This mental shift was evident in the recently released COVID-19 CFO Pulse Survey which, as of April 13, 2020, reported that 82 percent of CFO’s expect that COVID-19 will decrease their company’s revenue and/or profits this year. While this data includes both public and private companies, the pessimistic tone from business leaders is clear. The more positive news is that in many cases, family businesses historically have been more resilient than other organizations when sharp, unexpected economic downturns occur. Family-run firms typically have been in business through multiple downturns and crises, which is the foundation for their consistent long-term strategic focus. When consulting family business clients during economic declines, there are three main areas that we’re advising to help brace for in the weeks and months ahead.

Employee Welfare

While enabling business continuity is important, one main priority for family businesses during these changing, challenging times is supporting their employees. Family businesses tend to have strong employee retention and loyalty; a sense of goodwill built up over time because they are potentially more inclined to take better care of employees and offer stronger benefits than traditional non-family owned businesses. Because many family businesses are fiscally conservative, most are in a good position to take care of their employees, even if it means that the owning family may need to suspend dividends or adjust compensation.

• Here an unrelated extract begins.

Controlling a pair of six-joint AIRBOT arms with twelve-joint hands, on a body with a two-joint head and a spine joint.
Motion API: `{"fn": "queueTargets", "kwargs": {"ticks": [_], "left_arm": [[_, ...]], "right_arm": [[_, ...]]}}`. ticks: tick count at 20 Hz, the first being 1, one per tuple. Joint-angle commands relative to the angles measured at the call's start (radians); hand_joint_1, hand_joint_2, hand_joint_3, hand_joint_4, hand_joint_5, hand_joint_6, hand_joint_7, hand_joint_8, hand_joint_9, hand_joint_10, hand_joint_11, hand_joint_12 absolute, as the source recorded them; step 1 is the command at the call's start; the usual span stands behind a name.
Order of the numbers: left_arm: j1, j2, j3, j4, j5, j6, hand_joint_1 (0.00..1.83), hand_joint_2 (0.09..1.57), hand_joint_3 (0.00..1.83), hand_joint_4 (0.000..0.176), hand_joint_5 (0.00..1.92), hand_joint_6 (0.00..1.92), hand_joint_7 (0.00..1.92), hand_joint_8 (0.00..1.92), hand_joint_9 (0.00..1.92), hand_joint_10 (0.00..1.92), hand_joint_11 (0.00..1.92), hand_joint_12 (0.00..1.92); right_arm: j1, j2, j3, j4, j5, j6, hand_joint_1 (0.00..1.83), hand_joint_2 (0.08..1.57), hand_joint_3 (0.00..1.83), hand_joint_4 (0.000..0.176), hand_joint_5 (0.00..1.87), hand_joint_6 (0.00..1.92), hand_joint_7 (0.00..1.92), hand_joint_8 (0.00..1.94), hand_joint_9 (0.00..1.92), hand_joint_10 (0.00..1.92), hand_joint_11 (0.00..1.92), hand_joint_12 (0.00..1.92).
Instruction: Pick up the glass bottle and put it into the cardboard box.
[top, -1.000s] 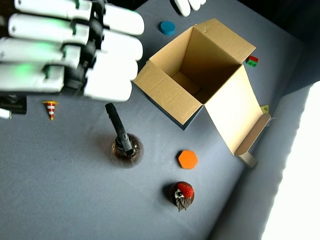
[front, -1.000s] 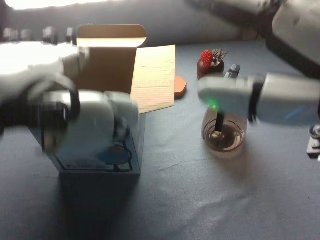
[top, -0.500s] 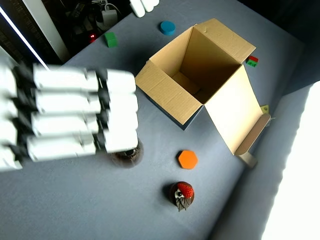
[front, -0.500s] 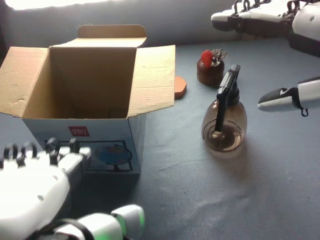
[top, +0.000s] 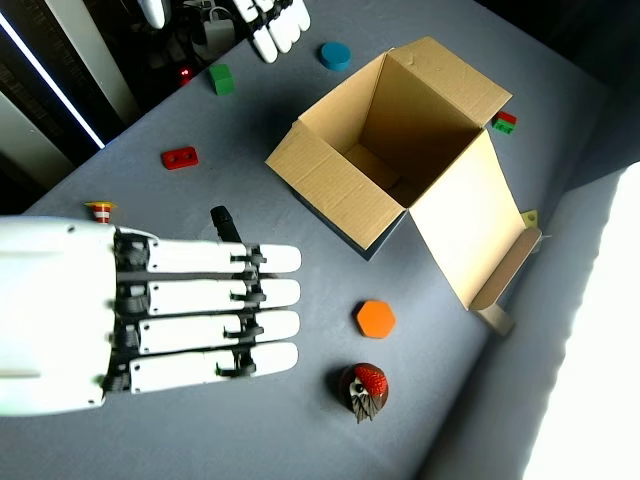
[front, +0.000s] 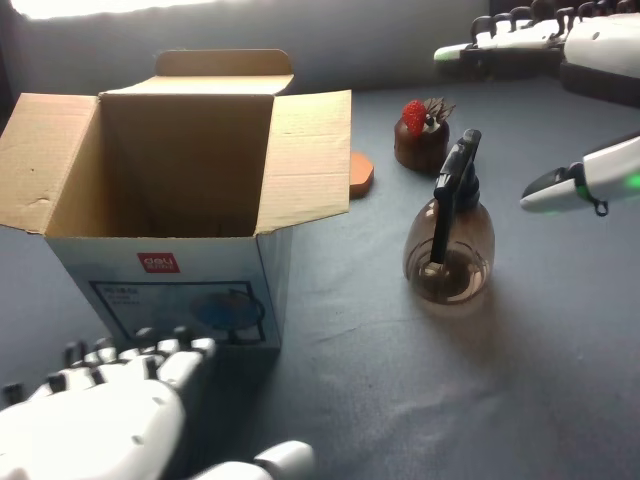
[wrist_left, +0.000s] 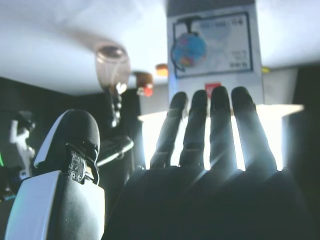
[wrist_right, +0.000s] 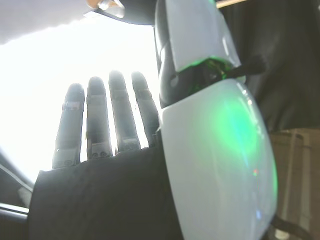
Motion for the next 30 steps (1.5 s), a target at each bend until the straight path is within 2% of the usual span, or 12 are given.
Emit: {"fn": "queueTargets", "kwargs": {"ticks": [1, 5, 8, 9, 11, 17, 26, 30], "left_arm": [[0.007, -0.018, 0.010, 0.092, 0.008, -0.006, 0.05, 1.21, 0.01, 0.000, 0.05, 0.01, 0.03, 0.01, 0.03, 0.00, 0.00, 0.00], [0.043, -0.105, 0.054, 0.133, 0.002, -0.009, 0.05, 1.21, 0.00, 0.000, 0.05, 0.01, 0.03, 0.00, 0.03, 0.00, 0.00, 0.00], [0.061, -0.138, 0.078, 0.143, -0.007, -0.026, 0.07, 1.21, 0.00, 0.000, 0.05, 0.01, 0.03, 0.00, 0.03, 0.00, 0.00, 0.00], [0.082, -0.148, 0.090, 0.164, -0.007, -0.060, 0.07, 1.21, 0.00, 0.000, 0.05, 0.01, 0.03, 0.00, 0.03, 0.00, 0.00, 0.00], [0.110, -0.151, 0.102, 0.183, -0.007, -0.100, 0.07, 1.21, 0.00, 0.000, 0.06, 0.01, 0.03, 0.00, 0.03, 0.00, 0.00, 0.00], [0.138, -0.151, 0.145, 0.211, 0.041, -0.134, 0.07, 1.23, 0.01, 0.000, 0.06, 0.01, 0.04, 0.00, 0.04, 0.00, 0.00, 0.00], [0.184, -0.151, 0.183, 0.248, 0.105, -0.144, 0.09, 1.23, 0.01, 0.000, 0.07, 0.01, 0.05, 0.00, 0.05, 0.01, 0.00, 0.00], [0.222, -0.151, 0.195, 0.296, 0.108, -0.215, 0.09, 1.23, 0.01, 0.000, 0.07, 0.01, 0.05, 0.00, 0.06, 0.01, 0.00, 0.00]], "right_arm": [[0.013, -0.010, 0.009, 0.013, 0.079, 0.006, 1.26, 0.98, 0.00, 0.000, 0.15, 0.00, 0.16, 0.01, 0.07, 0.00, 0.00, 0.00], [0.017, -0.079, 0.041, 0.014, -0.030, -0.002, 1.28, 1.02, 0.00, 0.000, 0.16, 0.01, 0.16, 0.00, 0.06, 0.00, 0.00, 0.00], [0.017, -0.099, 0.055, 0.015, -0.039, 0.008, 1.28, 1.00, 0.00, 0.000, 0.15, 0.00, 0.15, 0.00, 0.07, 0.00, 0.00, 0.00], [0.019, -0.109, 0.064, 0.015, -0.042, 0.013, 1.28, 1.00, 0.00, 0.000, 0.14, 0.00, 0.15, 0.00, 0.06, 0.00, 0.00, 0.00], [0.019, -0.124, 0.077, 0.015, -0.045, 0.016, 1.27, 1.00, 0.00, 0.000, 0.13, 0.00, 0.14, 0.00, 0.07, 0.00, 0.00, 0.00], [0.019, -0.159, 0.100, 0.015, -0.075, 0.014, 1.25, 0.99, 0.00, 0.000, 0.11, 0.00, 0.12, 0.00, 0.06, 0.00, 0.00, 0.00], [0.016, -0.223, 0.137, 0.015, -0.102, 0.010, 1.27, 1.00, 0.00, 0.000, 0.10, 0.00, 0.12, 0.00, 0.05, 0.00, 0.00, 0.00], [0.014, -0.231, 0.142, 0.015, -0.097, 0.009, 1.29, 1.01, 0.00, 0.000, 0.10, 0.00, 0.11, 0.00, 0.05, 0.00, 0.00, 0.00]]}}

Additionally, because family businesses are not beholden to third party investors with quarterly earnings reports, they can make longer-term financial decisions that may result in some financial loss in the short-term but will likely benefit the company in the longer term, such as retaining top talent. This will help position the firm well for the reopening of the economy. Right now, we’re advising firms to think through employee contingency plans for the next six, 18 and even 24 months. 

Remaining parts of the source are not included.